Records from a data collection
+ + + + +

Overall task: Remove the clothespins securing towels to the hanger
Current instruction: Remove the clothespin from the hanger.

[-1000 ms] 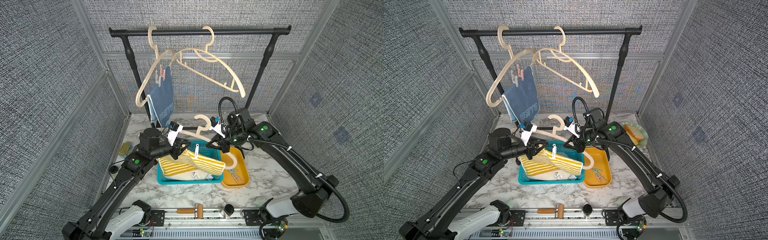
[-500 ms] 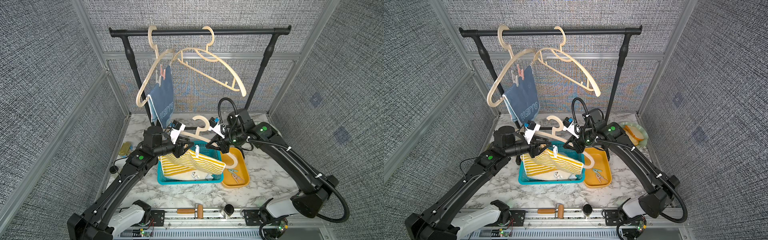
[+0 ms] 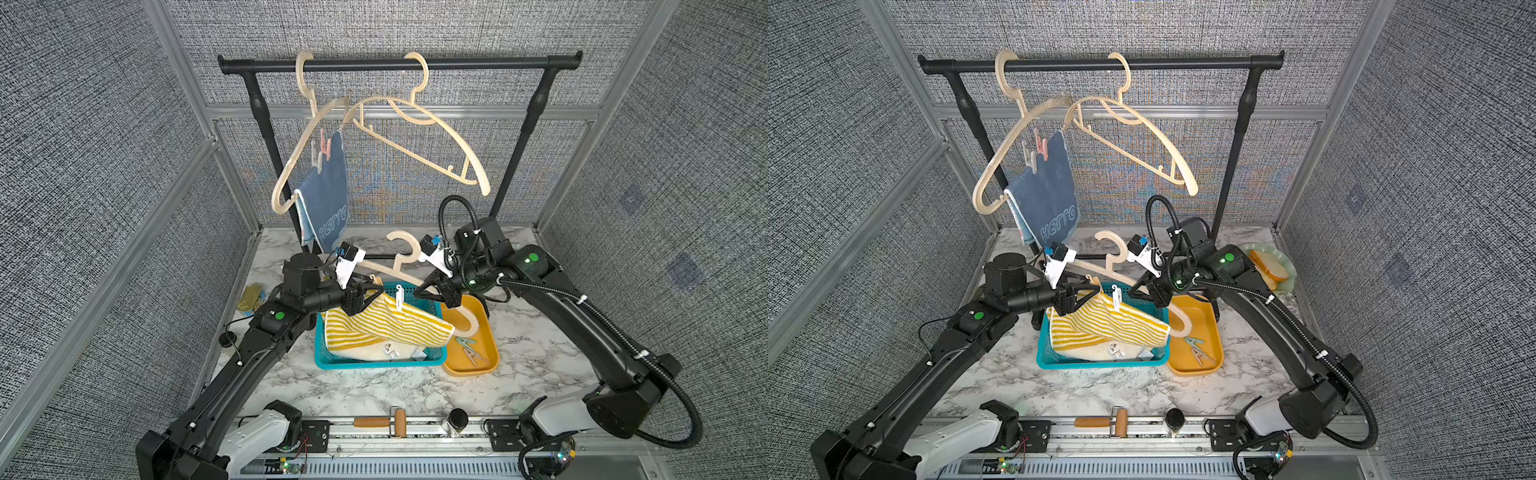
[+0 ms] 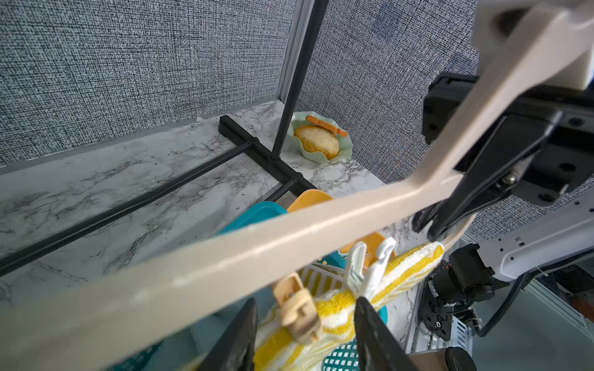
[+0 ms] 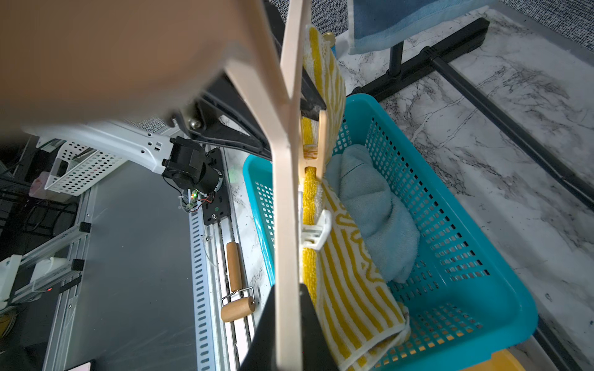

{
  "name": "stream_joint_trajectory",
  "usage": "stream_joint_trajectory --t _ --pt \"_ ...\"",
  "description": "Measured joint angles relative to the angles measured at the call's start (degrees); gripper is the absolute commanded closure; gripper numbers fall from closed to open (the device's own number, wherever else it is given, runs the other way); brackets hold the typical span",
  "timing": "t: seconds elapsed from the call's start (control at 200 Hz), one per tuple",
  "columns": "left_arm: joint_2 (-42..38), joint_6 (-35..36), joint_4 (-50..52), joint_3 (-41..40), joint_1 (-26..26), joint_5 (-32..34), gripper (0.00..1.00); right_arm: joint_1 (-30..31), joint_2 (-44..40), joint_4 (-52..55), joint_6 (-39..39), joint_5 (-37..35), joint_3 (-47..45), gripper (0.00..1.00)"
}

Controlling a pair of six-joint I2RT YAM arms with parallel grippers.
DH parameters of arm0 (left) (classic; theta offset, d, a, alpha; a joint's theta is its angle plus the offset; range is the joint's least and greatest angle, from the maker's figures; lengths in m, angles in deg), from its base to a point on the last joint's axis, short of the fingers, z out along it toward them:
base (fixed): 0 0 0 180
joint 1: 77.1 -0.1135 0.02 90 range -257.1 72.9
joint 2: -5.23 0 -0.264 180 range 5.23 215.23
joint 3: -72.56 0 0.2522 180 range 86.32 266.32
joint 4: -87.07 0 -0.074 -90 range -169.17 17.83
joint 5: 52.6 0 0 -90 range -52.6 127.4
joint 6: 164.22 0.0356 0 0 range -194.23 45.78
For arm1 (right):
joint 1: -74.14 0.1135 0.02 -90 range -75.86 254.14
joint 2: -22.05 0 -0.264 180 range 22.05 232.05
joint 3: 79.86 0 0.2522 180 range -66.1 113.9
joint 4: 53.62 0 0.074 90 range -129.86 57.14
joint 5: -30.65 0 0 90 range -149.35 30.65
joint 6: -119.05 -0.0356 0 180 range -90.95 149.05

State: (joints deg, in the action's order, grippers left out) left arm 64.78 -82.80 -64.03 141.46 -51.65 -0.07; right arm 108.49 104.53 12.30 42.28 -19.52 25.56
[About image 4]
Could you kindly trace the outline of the white clothespin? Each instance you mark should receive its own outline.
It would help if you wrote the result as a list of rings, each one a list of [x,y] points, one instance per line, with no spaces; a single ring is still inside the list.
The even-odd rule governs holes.
[[[368,246],[364,242],[357,242],[351,248],[343,272],[343,282],[355,298],[364,297],[371,301],[380,286],[396,245],[397,241],[393,237],[385,239],[376,249],[375,261],[366,271],[364,262]]]

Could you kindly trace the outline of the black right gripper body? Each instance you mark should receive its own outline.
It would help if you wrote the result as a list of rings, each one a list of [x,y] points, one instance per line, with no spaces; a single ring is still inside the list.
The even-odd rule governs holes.
[[[423,105],[422,135],[434,142],[474,87],[472,75],[439,74]],[[593,175],[593,89],[539,85],[519,96],[501,115],[520,121],[550,122],[547,142],[533,157],[510,193],[540,207],[580,187]]]

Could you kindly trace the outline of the yellow striped towel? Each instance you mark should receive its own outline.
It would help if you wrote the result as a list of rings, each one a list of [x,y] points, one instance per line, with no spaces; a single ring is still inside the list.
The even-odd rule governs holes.
[[[442,260],[440,243],[417,246],[388,263],[384,276],[369,300],[376,310],[418,284]],[[313,299],[322,324],[321,338],[311,345],[298,343],[281,325],[280,309],[273,304],[259,320],[255,339],[256,370],[311,370],[321,366],[331,352],[355,339],[356,297],[344,286]]]

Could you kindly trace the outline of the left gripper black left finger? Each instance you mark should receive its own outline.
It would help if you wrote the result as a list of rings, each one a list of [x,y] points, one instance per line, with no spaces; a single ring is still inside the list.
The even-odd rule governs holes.
[[[198,366],[199,371],[254,370],[257,328],[257,301],[255,298],[249,298]]]

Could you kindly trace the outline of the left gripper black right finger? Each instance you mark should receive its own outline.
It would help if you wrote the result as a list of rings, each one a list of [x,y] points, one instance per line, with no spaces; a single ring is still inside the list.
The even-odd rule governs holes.
[[[365,297],[356,301],[354,325],[360,370],[418,369]]]

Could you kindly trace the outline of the beige hanger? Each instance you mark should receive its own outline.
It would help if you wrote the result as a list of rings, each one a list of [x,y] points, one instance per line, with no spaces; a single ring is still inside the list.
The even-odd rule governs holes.
[[[456,164],[523,88],[509,69],[480,76],[415,172],[366,191],[390,224],[451,196]],[[306,215],[287,214],[151,259],[1,321],[4,370],[102,370],[326,252]]]

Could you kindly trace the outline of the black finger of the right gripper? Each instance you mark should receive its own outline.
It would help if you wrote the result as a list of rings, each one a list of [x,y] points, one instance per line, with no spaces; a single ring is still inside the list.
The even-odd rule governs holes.
[[[461,183],[439,207],[427,238],[441,240],[464,217],[508,197],[561,118],[560,111],[552,111],[544,117],[498,119]]]
[[[433,220],[439,211],[439,204],[435,203],[430,207],[417,212],[411,221],[411,228],[415,233],[421,232],[425,226]]]

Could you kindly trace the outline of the white right arm base mount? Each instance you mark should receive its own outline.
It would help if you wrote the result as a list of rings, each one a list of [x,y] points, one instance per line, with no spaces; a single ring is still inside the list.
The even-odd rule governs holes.
[[[556,271],[593,253],[593,191],[502,237],[450,250],[429,276],[419,300],[418,323],[444,341],[456,319],[484,337],[539,274]],[[481,325],[472,306],[510,291],[491,319]]]

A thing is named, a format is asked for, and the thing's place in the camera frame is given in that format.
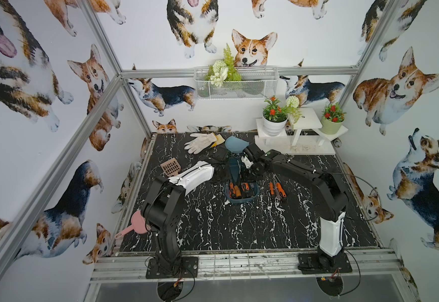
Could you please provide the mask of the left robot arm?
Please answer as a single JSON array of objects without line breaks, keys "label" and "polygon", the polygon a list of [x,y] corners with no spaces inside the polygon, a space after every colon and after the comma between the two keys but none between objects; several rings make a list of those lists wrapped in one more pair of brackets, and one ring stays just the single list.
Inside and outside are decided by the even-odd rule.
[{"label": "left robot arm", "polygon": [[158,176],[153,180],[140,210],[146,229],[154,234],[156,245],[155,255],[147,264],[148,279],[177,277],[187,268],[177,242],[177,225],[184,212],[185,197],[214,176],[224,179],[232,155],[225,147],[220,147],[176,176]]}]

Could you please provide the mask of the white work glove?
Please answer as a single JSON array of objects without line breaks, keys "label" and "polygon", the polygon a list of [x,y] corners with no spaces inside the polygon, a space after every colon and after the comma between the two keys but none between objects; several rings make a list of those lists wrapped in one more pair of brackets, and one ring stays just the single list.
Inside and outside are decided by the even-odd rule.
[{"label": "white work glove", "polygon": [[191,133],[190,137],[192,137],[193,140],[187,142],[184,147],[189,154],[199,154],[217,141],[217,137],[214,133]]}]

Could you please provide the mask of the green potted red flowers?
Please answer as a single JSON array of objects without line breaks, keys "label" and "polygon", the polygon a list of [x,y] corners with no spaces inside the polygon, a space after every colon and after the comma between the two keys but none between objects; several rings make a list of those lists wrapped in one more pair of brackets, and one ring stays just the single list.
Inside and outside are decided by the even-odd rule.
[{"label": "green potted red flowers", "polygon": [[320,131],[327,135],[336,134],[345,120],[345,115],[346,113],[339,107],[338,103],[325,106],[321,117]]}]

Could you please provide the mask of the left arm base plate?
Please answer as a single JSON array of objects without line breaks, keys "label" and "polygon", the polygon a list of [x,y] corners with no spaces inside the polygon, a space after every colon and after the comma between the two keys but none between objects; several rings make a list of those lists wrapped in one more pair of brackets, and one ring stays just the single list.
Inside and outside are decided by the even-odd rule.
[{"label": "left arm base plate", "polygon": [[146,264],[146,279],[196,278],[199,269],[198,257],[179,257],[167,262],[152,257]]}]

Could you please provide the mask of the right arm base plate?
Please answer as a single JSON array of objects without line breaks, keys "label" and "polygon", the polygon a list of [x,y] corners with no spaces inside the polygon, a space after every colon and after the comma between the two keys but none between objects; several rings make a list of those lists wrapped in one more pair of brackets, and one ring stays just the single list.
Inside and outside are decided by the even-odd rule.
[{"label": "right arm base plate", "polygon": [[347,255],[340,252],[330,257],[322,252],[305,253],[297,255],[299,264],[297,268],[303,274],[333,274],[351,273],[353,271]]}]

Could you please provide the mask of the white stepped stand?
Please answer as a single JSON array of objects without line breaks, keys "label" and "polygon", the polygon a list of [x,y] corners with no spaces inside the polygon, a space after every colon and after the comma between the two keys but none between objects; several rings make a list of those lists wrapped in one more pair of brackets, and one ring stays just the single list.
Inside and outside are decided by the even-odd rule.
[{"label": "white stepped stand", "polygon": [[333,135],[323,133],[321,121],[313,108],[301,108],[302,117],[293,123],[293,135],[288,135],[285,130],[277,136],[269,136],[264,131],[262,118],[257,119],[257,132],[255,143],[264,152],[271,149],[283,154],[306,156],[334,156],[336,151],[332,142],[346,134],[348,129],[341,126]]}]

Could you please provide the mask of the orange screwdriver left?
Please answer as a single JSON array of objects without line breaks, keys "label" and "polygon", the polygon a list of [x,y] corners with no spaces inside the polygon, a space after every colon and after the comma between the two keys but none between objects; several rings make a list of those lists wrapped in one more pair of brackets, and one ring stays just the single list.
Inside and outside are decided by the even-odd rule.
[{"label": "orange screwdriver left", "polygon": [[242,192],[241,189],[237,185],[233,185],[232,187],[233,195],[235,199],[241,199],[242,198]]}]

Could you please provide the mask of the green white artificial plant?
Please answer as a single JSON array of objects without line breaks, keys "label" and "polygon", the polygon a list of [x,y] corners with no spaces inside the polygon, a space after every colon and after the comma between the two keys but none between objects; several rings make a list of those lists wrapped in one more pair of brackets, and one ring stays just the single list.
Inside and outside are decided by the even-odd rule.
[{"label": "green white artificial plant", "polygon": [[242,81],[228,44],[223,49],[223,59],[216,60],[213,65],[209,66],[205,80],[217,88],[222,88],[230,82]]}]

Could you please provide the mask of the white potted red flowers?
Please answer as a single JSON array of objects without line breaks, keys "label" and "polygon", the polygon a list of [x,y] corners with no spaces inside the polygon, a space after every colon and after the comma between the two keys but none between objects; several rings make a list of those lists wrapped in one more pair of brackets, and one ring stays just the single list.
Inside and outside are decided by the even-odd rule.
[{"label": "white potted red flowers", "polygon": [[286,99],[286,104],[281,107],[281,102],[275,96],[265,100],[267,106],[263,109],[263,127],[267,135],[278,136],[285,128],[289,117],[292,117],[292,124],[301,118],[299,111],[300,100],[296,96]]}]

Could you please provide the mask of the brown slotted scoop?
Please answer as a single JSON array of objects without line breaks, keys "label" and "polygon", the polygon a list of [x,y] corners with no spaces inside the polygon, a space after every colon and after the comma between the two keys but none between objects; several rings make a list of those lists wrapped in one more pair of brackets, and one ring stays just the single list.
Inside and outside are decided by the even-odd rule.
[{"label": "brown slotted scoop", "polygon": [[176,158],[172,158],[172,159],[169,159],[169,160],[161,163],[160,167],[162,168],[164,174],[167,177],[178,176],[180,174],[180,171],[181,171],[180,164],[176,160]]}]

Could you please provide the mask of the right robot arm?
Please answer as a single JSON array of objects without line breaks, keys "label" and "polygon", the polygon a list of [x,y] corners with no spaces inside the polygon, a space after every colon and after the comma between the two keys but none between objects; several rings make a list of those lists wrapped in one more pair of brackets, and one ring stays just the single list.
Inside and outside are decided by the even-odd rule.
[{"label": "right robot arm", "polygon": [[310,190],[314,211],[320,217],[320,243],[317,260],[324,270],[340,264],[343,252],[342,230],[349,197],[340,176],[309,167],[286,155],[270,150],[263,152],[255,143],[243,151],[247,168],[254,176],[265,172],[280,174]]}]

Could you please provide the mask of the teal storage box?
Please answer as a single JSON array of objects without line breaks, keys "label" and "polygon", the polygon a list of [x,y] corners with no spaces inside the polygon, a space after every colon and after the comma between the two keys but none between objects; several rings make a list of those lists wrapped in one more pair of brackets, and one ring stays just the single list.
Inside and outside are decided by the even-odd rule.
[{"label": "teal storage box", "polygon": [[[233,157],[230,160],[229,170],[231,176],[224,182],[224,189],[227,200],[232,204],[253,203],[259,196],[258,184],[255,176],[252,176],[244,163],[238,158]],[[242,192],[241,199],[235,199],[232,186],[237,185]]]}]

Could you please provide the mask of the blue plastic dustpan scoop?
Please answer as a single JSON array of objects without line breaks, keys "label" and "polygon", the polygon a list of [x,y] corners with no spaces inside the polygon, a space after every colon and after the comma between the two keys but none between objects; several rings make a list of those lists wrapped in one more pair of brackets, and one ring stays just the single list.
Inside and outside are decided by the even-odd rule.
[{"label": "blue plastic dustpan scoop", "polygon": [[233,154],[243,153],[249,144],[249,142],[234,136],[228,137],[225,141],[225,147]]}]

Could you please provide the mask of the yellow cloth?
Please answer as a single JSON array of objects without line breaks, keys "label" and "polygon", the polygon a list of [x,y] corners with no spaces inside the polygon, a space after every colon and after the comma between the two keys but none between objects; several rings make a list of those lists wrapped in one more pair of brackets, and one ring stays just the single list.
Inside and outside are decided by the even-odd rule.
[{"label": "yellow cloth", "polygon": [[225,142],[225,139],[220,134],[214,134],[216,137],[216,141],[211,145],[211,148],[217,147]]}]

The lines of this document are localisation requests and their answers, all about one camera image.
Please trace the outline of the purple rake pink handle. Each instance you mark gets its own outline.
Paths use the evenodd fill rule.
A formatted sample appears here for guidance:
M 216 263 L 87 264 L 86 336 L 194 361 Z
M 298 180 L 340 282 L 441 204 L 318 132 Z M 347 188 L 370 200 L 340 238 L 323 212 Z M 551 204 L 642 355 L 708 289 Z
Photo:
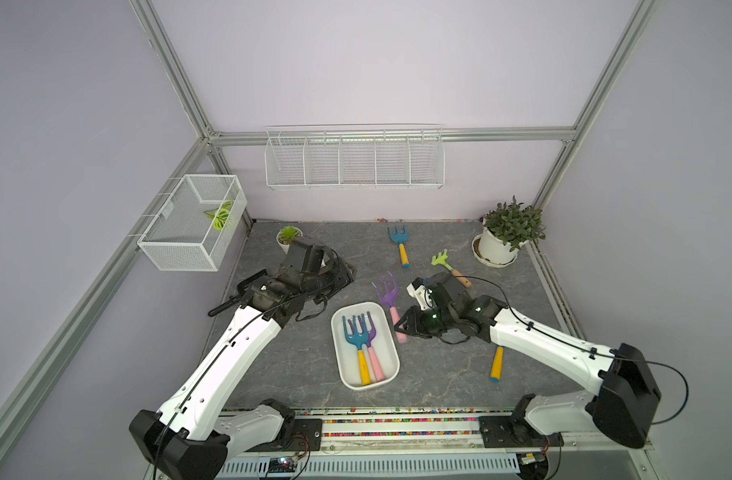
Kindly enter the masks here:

+ + + + +

TASK DETAILS
Show every line in the entries above that contains the string "image".

EXERCISE SOLUTION
[About image 4]
The lines of this document are localisation requests and their answers, all about one camera image.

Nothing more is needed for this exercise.